(Nikkei: March 31, 2015 – p.5)
The Ministry of Economy, Trade and Industry (METI) presented on March 30 its view on the optimal energy mix for 2030 to secure 60% of the total power generation by nuclear, coal-burning, and hydroelectric power that can stably supply electricity. By reducing the dependency on electric power sources with high fuel purchasing cost such as liquefied natural gas (LNG) and oil, the government aims to lower the electric charge. As there persistently remain voices of caution about utilizing nuclear power, METI plans to deliberate the ratio by bearing global warming countermeasures in mind.
METI presented the view at a meeting of the subcommittee for prospects of longtime energy demand and supply held on March 30. The subcommittee is under the Advisory Committee for Natural Resources and Energy (METI’s advisory panel) In the composition of electric power sources as of FY 2005 before the East Japan Great Earthquake, the ratio of the base load power sources such as nuclear, coal-burning, and hydroelectric power was over 60%, of which 31% was nuclear , 26% coal-burning, and 8% hydroelectric. Less than 40% was thermal power generation by LNG and oil.

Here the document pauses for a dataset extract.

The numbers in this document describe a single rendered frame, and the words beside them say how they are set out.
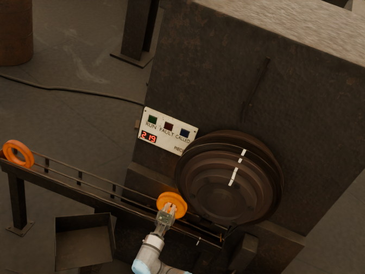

On account of the shutdown of nuclear power plants following the disaster, the ratio of nuclear power generation dropped to 1% in FY 2013. With 30% of coal burning and 9% of hydroelectric power, the ratio of stable power sources was reduced to 40%. With the increase of electric power generation by oil, the electric charge for households rose by 20% and 30% for compared to the charges before the disaster.
Citing the ratios of the base load power sources of major countries such as France, Germany, the U.S., and China as exceeding 60%, METI presented its opinion that it is important to secure inexpensive and stable base load power sources at the level equal on par with international levels. 60% means that the ratio will return to the level before the disaster.
In the discussion on the optimal mix of the base load power sources for 2030, METI wants to set forth beforehand 60% as the ratio for the base load power source. According to METI’s provisional calculation that assumes the total electric power generation to be one trillion kilowatts as of 2030, hydroelectric and geothermal power will provide about 10%. Calculated roughly, the rest of 50% will be produced by coal-burning plants and nuclear power plants.
Electric power sources other than the base load power sources are thermal power generation by burning LNG and oil, as well as solar and wind power generation whose supply is unstable. Because of cost-related issues with these power sources, METI intends to hold the ratio of these sources at around 40%.
The optimal energy mix for 2030 will become the basis for the government to determine the target reduction amount of carbon dioxide (CO2) emissions toward the 21st Session of the Conference of the Parties to the United Nations Framework Convention on Climate Change (COP21). Although METI did not specify in the conference on that day, the ministry believes that nuclear power with few CO2 emissions will be needed to secure 15 to 25% of the total power generation.